**WHAT IS REQUIRED:**
Nothing but the pictures should be left out when you copy the records exactly.

#### RECORDS FOR THE TASK ####

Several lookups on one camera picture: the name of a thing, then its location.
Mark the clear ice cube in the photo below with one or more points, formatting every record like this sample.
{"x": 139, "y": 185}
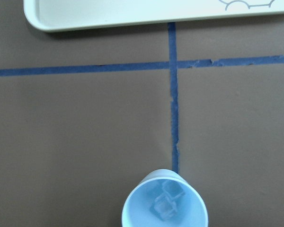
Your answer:
{"x": 173, "y": 189}
{"x": 163, "y": 207}

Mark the light blue plastic cup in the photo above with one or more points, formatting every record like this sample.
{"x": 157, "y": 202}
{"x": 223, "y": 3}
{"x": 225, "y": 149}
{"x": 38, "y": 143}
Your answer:
{"x": 191, "y": 209}

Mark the cream bear serving tray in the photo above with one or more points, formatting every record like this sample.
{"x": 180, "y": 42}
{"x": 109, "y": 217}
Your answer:
{"x": 68, "y": 15}

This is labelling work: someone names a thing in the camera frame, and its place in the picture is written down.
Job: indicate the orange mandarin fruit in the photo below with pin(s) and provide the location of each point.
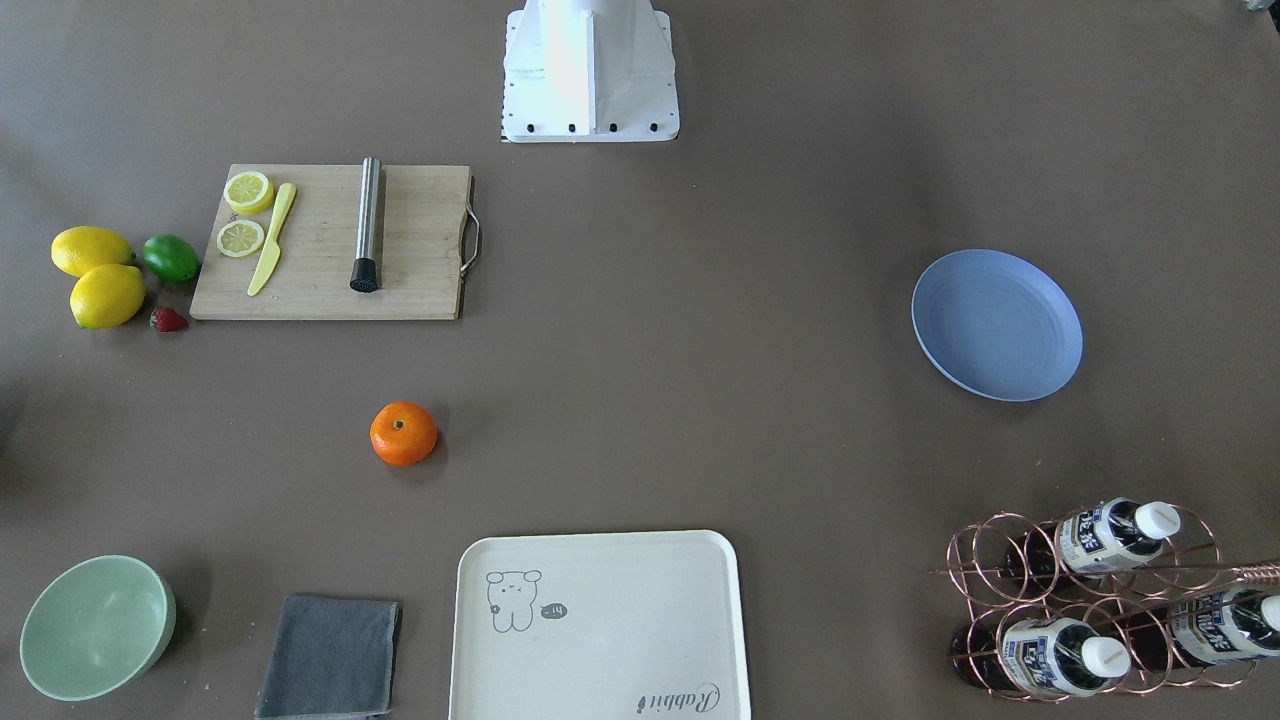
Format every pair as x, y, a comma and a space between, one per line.
403, 433

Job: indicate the blue round plate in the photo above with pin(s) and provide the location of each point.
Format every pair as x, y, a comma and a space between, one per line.
997, 325

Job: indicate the cream rabbit tray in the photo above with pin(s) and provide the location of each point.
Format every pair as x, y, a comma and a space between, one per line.
639, 625

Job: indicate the steel muddler black tip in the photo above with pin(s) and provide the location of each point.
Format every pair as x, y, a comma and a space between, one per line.
366, 275

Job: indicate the wooden cutting board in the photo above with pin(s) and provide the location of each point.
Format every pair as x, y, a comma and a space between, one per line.
420, 258

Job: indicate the yellow plastic knife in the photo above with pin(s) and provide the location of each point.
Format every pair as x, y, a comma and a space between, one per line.
271, 252

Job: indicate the lemon slice lower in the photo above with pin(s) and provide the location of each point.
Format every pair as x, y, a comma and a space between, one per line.
240, 238

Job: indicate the lemon half upper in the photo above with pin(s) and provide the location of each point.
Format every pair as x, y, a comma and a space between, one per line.
249, 192

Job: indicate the grey folded cloth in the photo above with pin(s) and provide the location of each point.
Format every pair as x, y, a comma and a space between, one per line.
331, 659

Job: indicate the red strawberry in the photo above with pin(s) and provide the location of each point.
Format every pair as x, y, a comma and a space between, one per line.
166, 319

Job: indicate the green lime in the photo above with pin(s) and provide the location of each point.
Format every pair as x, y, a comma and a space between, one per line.
171, 258

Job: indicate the bottle lower rack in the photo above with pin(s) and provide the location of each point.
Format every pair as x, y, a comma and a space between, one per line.
1040, 659
1222, 628

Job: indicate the bottle top of rack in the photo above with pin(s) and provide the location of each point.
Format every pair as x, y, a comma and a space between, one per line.
1113, 536

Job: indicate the yellow lemon lower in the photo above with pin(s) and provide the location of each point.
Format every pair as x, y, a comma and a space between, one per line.
108, 295

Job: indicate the yellow lemon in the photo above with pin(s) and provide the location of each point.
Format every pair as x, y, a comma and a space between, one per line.
78, 250
108, 295

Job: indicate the yellow lemon upper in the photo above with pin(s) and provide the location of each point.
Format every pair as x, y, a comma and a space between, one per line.
78, 250

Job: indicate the green bowl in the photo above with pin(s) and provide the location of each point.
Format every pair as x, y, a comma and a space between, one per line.
96, 627

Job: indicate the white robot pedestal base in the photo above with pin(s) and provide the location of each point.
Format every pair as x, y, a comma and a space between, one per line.
589, 72

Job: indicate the copper wire bottle rack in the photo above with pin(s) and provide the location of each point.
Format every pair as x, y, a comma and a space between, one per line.
1190, 565

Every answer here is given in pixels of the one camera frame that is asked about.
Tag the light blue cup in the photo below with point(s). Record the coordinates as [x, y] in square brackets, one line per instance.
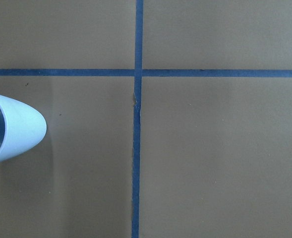
[21, 127]

####

**RESULT BELOW:**
Several lookups on one camera picture: the name of a thing, then its location.
Mark the clear ice cube in the photo below with one or more points, formatting every record like this sample.
{"x": 139, "y": 185}
Your answer:
{"x": 173, "y": 189}
{"x": 163, "y": 207}

Mark the light blue plastic cup in the photo above with one or more points, formatting every record like this sample.
{"x": 157, "y": 202}
{"x": 223, "y": 3}
{"x": 225, "y": 149}
{"x": 38, "y": 143}
Your answer:
{"x": 191, "y": 209}

Mark the cream bear serving tray in the photo above with one or more points, formatting every record like this sample.
{"x": 180, "y": 42}
{"x": 109, "y": 217}
Your answer:
{"x": 68, "y": 15}

This is labelling work: someone names a thing in the camera frame, and its place in the picture is written down.
Job: indicate the orange mandarin fruit in the photo below with pin(s) and provide the location of each point.
Format every pair as x, y, a comma and a space between, one per line.
403, 433

Job: indicate the blue round plate in the photo above with pin(s) and provide the location of each point.
Format every pair as x, y, a comma and a space between, one per line.
997, 325

Job: indicate the cream rabbit tray in the photo above with pin(s) and provide the location of each point.
Format every pair as x, y, a comma and a space between, one per line.
639, 625

Job: indicate the steel muddler black tip in the photo above with pin(s) and provide the location of each point.
Format every pair as x, y, a comma and a space between, one per line.
366, 275

Job: indicate the wooden cutting board in the photo above with pin(s) and provide the location of each point.
Format every pair as x, y, a comma and a space between, one per line.
420, 258

Job: indicate the yellow plastic knife in the photo above with pin(s) and provide the location of each point.
Format every pair as x, y, a comma and a space between, one per line.
271, 252

Job: indicate the lemon slice lower in the photo above with pin(s) and provide the location of each point.
Format every pair as x, y, a comma and a space between, one per line.
240, 238

Job: indicate the lemon half upper in the photo above with pin(s) and provide the location of each point.
Format every pair as x, y, a comma and a space between, one per line.
249, 192

Job: indicate the grey folded cloth in the photo above with pin(s) and provide the location of each point.
Format every pair as x, y, a comma and a space between, one per line.
331, 659

Job: indicate the red strawberry in the photo above with pin(s) and provide the location of each point.
Format every pair as x, y, a comma and a space between, one per line.
166, 319

Job: indicate the green lime in the photo above with pin(s) and provide the location of each point.
Format every pair as x, y, a comma and a space between, one per line.
171, 258

Job: indicate the bottle lower rack in the photo above with pin(s) and provide the location of each point.
Format every pair as x, y, a comma and a space between, one per line.
1040, 659
1222, 628

Job: indicate the bottle top of rack in the photo above with pin(s) and provide the location of each point.
Format every pair as x, y, a comma and a space between, one per line.
1113, 536

Job: indicate the yellow lemon lower in the photo above with pin(s) and provide the location of each point.
Format every pair as x, y, a comma and a space between, one per line.
108, 295

Job: indicate the yellow lemon in the photo above with pin(s) and provide the location of each point.
Format every pair as x, y, a comma and a space between, one per line.
78, 250
108, 295

Job: indicate the yellow lemon upper in the photo above with pin(s) and provide the location of each point.
Format every pair as x, y, a comma and a space between, one per line.
78, 250

Job: indicate the green bowl in the photo above with pin(s) and provide the location of each point.
Format every pair as x, y, a comma and a space between, one per line.
96, 627

Job: indicate the white robot pedestal base in the photo above with pin(s) and provide the location of each point.
Format every pair as x, y, a comma and a space between, one per line.
589, 72

Job: indicate the copper wire bottle rack in the photo above with pin(s) and provide the location of each point.
Format every pair as x, y, a comma and a space between, one per line.
1190, 565

Every answer here is given in pixels of the one camera frame that is asked about.
Tag the light blue cup in the photo below with point(s). Record the coordinates as [x, y] in square brackets, one line per instance.
[21, 127]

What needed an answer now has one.